The biggest challenge at the moment, however, is Covid: at times, the gallery is closed and there are significantly fewer customers coming due to the regulations. His patience is put to the test again, because all shops have to close. But Nathaniel remains stoic. Since the pandemic, he has been making a $2,000 loss a month. But it's going uphill again, albeit slowly. "I believe that everything will be fine. I just need another plan and everything will be fine. It just takes time," Nate says calmly. While he carefully and accurately sorts the filled bottles into the black transport box, I notice his concise tattoos on his forearms. In Latin is written on one Fides and on the other Veritas – which can be translated as trust and truth. After a long break, he adds: "Even if something should go wrong, I know that there will always be a way to move on." I think of his product logo: three floating coffee beans framed by simple strokes – like a rainbow. They indicate the sun's rays and the rise of the sun. Similarly, Nathaniel seems to grow and shine from all the setbacks and disappointments.
Sustainability
In Hawaii, as in the USA in general, awareness of sustainability or environmentally friendly packaging is unfortunately not as advanced and present as in Europe. There is a fundamental lack of collective awareness of the topic of sustainability, as well as a lack of sufficient education and one's own drive to actually want to change something. I have to admit that the sight of all the plastic packaging hurts me and the fact that there is no proper waste separation or a solid recycling process in place. In addition, the corona situation has worsened the problem: the state allows most restaurants and cafés for hygiene reasons only disposable packaging. Nate is pessimistic about the development of more awareness for sustainability in the local population. In his opinion, the cultural shift is very difficult to achieve. He himself finds it bad that there is no regulated recycling process on the island and that what currently exists makes no sense. He is well aware of the problem: at least he and Florence use the used coffee grounds as compost, which is donated to NGOs for fertilization purposes within the district. Florence also makes her own coffee based body scrub, which they are selling. Although any kind of plastic packaging is not pleasant, everyone tries what they can and this is better than nothing. To Nate it is extremely important that local beans are used for the cold-brewed coffee: the Waialua coffee beans are sourced from the "North Shore" – the north of the island of Oahu.

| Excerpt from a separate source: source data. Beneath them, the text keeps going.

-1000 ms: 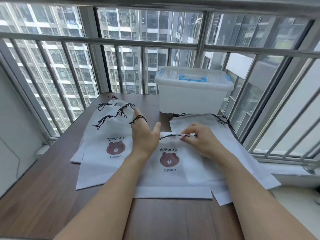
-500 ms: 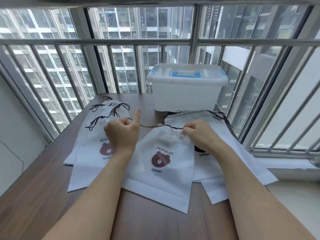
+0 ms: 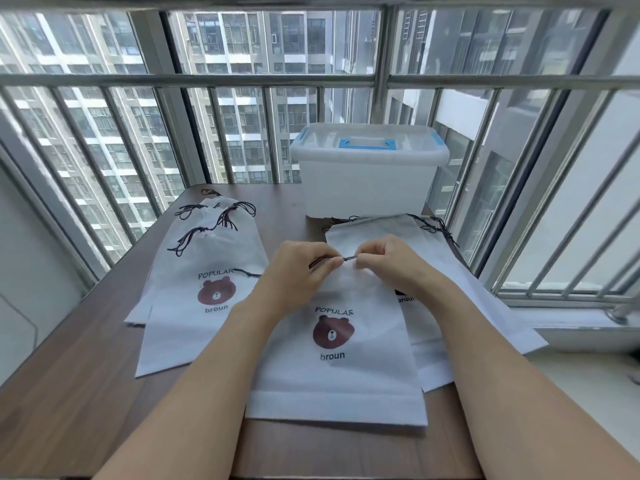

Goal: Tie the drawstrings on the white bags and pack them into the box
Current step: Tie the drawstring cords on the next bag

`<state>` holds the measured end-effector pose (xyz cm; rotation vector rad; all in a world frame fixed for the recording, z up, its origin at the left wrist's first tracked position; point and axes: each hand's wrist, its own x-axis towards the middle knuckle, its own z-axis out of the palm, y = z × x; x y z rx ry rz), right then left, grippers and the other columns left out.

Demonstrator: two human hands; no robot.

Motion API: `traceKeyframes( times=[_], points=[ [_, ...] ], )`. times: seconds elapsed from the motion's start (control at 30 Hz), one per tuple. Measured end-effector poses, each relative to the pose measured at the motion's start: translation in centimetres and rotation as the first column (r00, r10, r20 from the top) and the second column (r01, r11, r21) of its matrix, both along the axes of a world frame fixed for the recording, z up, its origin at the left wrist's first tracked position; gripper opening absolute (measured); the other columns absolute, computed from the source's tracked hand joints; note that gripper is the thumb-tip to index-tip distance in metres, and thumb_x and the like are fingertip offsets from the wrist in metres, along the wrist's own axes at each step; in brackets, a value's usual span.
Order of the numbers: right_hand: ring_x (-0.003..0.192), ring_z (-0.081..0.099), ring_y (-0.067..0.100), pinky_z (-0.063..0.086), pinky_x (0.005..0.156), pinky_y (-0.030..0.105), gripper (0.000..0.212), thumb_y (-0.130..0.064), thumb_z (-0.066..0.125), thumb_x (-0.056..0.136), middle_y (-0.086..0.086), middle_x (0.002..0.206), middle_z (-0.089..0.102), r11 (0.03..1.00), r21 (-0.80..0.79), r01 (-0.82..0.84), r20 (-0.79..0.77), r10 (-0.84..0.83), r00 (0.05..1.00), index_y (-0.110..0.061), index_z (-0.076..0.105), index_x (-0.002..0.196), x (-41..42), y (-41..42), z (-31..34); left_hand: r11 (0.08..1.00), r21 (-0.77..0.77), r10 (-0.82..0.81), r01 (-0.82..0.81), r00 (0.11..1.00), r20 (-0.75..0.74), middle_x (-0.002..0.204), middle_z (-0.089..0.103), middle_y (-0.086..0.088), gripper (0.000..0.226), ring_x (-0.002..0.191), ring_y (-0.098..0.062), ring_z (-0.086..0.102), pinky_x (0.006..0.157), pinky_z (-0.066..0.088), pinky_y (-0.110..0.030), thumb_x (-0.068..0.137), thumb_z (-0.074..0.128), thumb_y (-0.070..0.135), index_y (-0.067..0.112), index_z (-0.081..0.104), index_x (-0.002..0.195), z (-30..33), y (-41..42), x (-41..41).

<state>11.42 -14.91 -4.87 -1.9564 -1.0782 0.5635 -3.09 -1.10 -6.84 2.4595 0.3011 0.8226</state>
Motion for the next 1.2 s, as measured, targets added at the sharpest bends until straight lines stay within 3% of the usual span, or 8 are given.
traceKeyframes(
  times=[0.1, 0.3, 0.4, 0.57, 0.73, 0.9, 1.03, 1.2],
  points=[
    [0.057, 0.034, 0.013, 0.025, 0.055, 0.029, 0.031, -0.044, 0.067, 0.088, -0.004, 0.061, 0.040, 0.997, 0.053, -0.053, 0.004, 0.053, 0.999, -0.018, 0.069, 0.071, -0.6, -0.3, -0.1, 0.991, -0.130, -0.013, 0.012, 1.000, -0.010, 0.061, 0.066, 0.005, 0.018, 0.056, -0.012, 0.059, 0.057, 0.048, -0.030, 0.093, 0.069, 0.027, 0.013, 0.077, 0.085, 0.0, -0.2, -0.6],
    [0.050, 0.026, 0.010, 0.019, 0.049, 0.028, 0.040, -0.028, 0.063, 0.096, -0.007, 0.055, 0.032, 0.993, 0.095, -0.064, 0.047, 0.060, 0.997, -0.019, 0.049, 0.059, -0.9, 0.3, -0.1, 0.950, -0.294, 0.131, -0.103, 0.988, 0.076, 0.049, 0.047, 0.010, 0.039, 0.046, -0.003, 0.039, 0.049, 0.032, -0.018, 0.089, 0.074, 0.031, 0.013, 0.058, 0.057, 0.3, -0.7, -0.7],
    [0.055, 0.026, 0.012, 0.019, 0.054, 0.032, 0.033, -0.026, 0.061, 0.094, -0.002, 0.061, 0.031, 0.991, 0.119, -0.060, -0.030, 0.064, 0.998, -0.016, 0.050, 0.064, -0.5, 0.6, -0.2, 0.844, -0.537, 0.056, -0.002, 0.995, 0.083, 0.061, 0.042, -0.001, 0.043, 0.057, -0.012, 0.039, 0.058, 0.033, -0.028, 0.096, 0.064, 0.030, 0.002, 0.052, 0.064, 0.6, -0.3, -0.3],
    [0.071, 0.030, 0.020, 0.020, 0.068, 0.036, 0.025, -0.035, 0.058, 0.081, 0.004, 0.072, 0.034, 0.989, 0.135, -0.056, -0.090, 0.069, 0.994, -0.017, 0.049, 0.066, -0.8, 0.9, -0.2, 0.511, -0.826, -0.160, 0.236, 0.971, 0.179, 0.093, 0.070, -0.008, 0.035, 0.095, -0.013, 0.064, 0.083, 0.049, -0.018, 0.102, 0.051, 0.026, 0.010, 0.066, 0.076, 1.7, -0.8, -0.6],
    [0.067, 0.049, 0.025, 0.037, 0.066, 0.037, 0.026, -0.026, 0.057, 0.092, 0.012, 0.074, 0.052, 0.966, 0.256, 0.023, -0.489, 0.109, 0.865, -0.009, 0.059, 0.072, -0.3, 0.3, 0.3, 0.490, -0.851, -0.082, 0.189, 0.982, 0.171, 0.094, 0.074, 0.000, 0.039, 0.098, -0.012, 0.065, 0.099, 0.045, -0.028, 0.103, 0.048, 0.034, 0.020, 0.075, 0.078, 2.4, -0.7, -0.9],
    [0.076, 0.059, 0.021, 0.047, 0.077, 0.028, 0.041, -0.020, 0.048, 0.102, 0.008, 0.076, 0.060, 0.903, 0.424, 0.073, -0.627, 0.234, 0.743, -0.009, 0.073, 0.072, 0.3, 0.6, 0.2, 0.222, -0.940, -0.131, 0.260, 0.963, 0.235, 0.097, 0.071, -0.007, 0.029, 0.082, -0.017, 0.068, 0.073, 0.056, -0.025, 0.104, 0.046, 0.020, 0.002, 0.069, 0.105, 2.2, -0.7, -0.7],
    [0.077, 0.063, 0.015, 0.053, 0.078, 0.020, 0.036, -0.022, 0.046, 0.105, 0.003, 0.080, 0.071, 0.898, 0.424, 0.119, -0.563, 0.159, 0.811, -0.010, 0.055, 0.072, 0.2, 0.8, 0.3, 0.198, -0.943, -0.152, 0.267, 0.959, 0.239, 0.099, 0.071, -0.008, 0.027, 0.082, -0.019, 0.068, 0.073, 0.056, -0.026, 0.104, 0.049, 0.020, 0.004, 0.070, 0.103, 2.0, -0.8, -0.4],
    [0.051, 0.046, 0.013, 0.042, 0.049, 0.022, 0.039, -0.027, 0.059, 0.098, 0.001, 0.067, 0.054, 0.936, 0.335, 0.109, -0.668, 0.154, 0.728, -0.017, 0.046, 0.063, -0.6, 0.5, 0.4, 0.209, -0.950, -0.075, 0.232, 0.972, 0.221, 0.081, 0.069, -0.003, 0.026, 0.064, -0.015, 0.064, 0.061, 0.055, -0.023, 0.096, 0.059, 0.030, 0.011, 0.072, 0.086, 2.0, -1.0, -0.1]
  ],
)
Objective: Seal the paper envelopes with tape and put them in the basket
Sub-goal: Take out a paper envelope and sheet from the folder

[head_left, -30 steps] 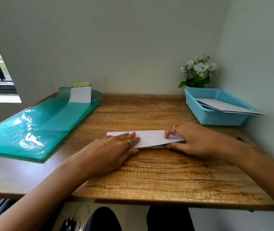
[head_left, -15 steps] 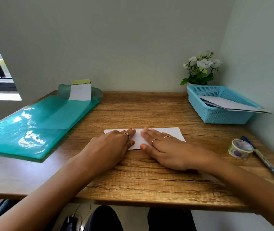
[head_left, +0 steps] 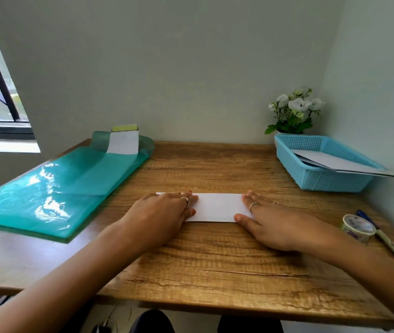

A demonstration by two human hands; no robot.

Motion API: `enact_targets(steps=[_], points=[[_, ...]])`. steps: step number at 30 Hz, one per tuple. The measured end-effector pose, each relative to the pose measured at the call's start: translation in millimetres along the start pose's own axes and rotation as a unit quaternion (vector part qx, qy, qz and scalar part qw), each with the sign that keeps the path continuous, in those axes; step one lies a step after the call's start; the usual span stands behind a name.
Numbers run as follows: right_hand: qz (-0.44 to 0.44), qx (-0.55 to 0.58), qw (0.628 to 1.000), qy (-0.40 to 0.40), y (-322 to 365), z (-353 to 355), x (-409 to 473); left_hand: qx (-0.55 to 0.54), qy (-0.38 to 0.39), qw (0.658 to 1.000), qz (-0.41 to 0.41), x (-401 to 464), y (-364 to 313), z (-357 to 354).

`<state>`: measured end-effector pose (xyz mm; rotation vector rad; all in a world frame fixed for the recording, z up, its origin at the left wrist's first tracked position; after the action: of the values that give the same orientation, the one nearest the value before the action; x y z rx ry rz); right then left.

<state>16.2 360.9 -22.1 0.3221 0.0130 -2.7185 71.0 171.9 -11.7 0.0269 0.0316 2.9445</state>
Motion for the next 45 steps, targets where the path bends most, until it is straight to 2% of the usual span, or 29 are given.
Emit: enact_targets(steps=[7,11,15,18,21,24,28,32,34,38,42,45], points=[[-0.011,-0.008,1.000,-0.012,36.4,14.8,35.9,0.046,-0.008,0.995,0.085,17.1,47.1,2.9],[-0.027,-0.038,0.999,0.016,49.3,33.1,57.6,0.056,-0.028,0.993,0.104,21.1,61.3,3.1],[-0.010,-0.086,0.996,0.020,61.8,57.2,77.8,0.001,-0.051,0.986,0.156,21.9,83.3,-1.7],[0.008,-0.070,0.998,-0.007,74.2,77.1,99.9,-0.041,-0.043,0.980,0.190,21.6,93.9,-6.3],[0.056,0.002,0.998,-0.034,97.6,92.5,132.9,-0.064,-0.037,0.975,0.209,22.2,101.8,-11.7],[0.111,0.132,0.982,-0.073,127.3,102.1,169.1,-0.079,-0.024,0.971,0.226,23.2,109.7,-17.7],[0.146,0.311,0.933,-0.106,159.2,102.9,218.7,-0.105,0.001,0.964,0.246,23.9,115.6,-23.7],[0.113,0.466,0.872,-0.096,175.0,99.1,259.0,-0.101,0.021,0.962,0.252,25.1,116.2,-24.6],[0.100,0.500,0.855,-0.095,178.9,96.7,272.3,-0.100,0.029,0.963,0.250,25.9,116.2,-25.2],[0.077,0.476,0.864,-0.141,186.7,92.6,281.3,-0.106,0.044,0.962,0.249,26.5,115.8,-26.2],[0.059,0.415,0.902,-0.102,201.6,81.2,285.7,-0.108,0.049,0.961,0.250,27.6,115.9,-27.5],[0.064,0.374,0.918,-0.116,210.2,78.0,287.4,-0.111,0.050,0.960,0.252,27.6,115.4,-28.1]])
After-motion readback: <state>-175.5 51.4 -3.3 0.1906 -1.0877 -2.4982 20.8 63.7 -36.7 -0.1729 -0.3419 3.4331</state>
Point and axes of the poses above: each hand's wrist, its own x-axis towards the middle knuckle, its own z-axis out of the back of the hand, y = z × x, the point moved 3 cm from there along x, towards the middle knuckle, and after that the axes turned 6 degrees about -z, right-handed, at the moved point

Excursus: Interesting facts about coffee in Hawaii
Hawaii is the only one of the 50 American states where domestic coffee can be grown. This is mainly due to the economically optimal conditions that the remote eight main islands are offering for coffee cultivation: excellent temperatures, ideal altitudes and the volcanic fertile and nutrient-rich soil. In particular, Hawaii is known for the Kona coffee, which is mainly grown in the Kailua-Kona region of the Big Island. These beans are considered extremely high quality and are traded as some of the most expensive coffee beans in the world. In 1813, Don Francisco de Paula y Martin, Spanish translator and physician of the Hawaiian King Kamehameha the Great, brought the first coffee plants to the Polynesian island. Nearly more than a decade later, an American missionary planted the first Arabica trees (Arabica coffee plants) in Kealakekua, south of Kona. Over 700 family businesses grow coffee in the Kona area on the largest Hawaiian island, so the name "Kona Coffee" is well known to everyone. There are small coffee plantations on almost all islands, but no large-scale industrial cultivation.